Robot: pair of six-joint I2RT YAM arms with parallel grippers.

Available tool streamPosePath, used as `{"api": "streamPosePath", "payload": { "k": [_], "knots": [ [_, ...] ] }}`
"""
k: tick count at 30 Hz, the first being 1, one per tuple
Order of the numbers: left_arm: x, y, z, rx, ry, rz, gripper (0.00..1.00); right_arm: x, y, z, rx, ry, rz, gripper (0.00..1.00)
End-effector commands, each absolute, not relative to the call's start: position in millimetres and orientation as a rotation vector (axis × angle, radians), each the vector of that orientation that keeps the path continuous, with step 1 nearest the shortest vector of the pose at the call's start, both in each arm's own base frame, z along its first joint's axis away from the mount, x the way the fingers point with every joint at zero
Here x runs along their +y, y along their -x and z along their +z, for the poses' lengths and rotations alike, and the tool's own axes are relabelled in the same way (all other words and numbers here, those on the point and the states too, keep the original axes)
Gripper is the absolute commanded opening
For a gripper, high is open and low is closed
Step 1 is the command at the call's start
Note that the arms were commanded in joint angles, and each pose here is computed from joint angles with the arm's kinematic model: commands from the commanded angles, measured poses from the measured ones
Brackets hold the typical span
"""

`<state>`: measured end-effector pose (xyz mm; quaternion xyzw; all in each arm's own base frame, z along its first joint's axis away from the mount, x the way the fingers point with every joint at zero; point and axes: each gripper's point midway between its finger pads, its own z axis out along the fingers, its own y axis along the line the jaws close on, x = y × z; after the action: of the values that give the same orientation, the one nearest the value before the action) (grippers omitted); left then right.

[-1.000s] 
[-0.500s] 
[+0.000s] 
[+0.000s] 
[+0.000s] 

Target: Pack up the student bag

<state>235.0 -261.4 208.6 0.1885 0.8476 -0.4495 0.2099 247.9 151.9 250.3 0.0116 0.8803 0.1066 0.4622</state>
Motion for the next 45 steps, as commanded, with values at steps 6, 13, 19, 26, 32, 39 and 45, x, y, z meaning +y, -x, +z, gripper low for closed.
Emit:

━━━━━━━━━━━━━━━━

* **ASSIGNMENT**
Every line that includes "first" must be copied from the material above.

* **YOUR SOLUTION**
k: tick count at 30 Hz, the first being 1, one per tuple
End-effector commands, each absolute, not relative to the call's start: position in millimetres and orientation as a rotation vector (axis × angle, radians), each the vector of that orientation that keeps the path continuous, with step 1 nearest the shortest vector of the pose at the call's start, both in each arm's own base frame, z along its first joint's axis away from the mount, x the way the fingers point with every joint at zero
`<state>`: measured end-effector pose (xyz mm; quaternion xyzw; all in each arm's own base frame, z along its first joint's axis away from the mount, x the way the fingers point with every joint at zero; point and axes: each gripper's point midway between its finger pads, its own z axis out along the fingers, its own y axis along the line the jaws close on, x = y × z; after the action: of the values that give the same orientation, the one nearest the value before the action) (grippers omitted); left then right.

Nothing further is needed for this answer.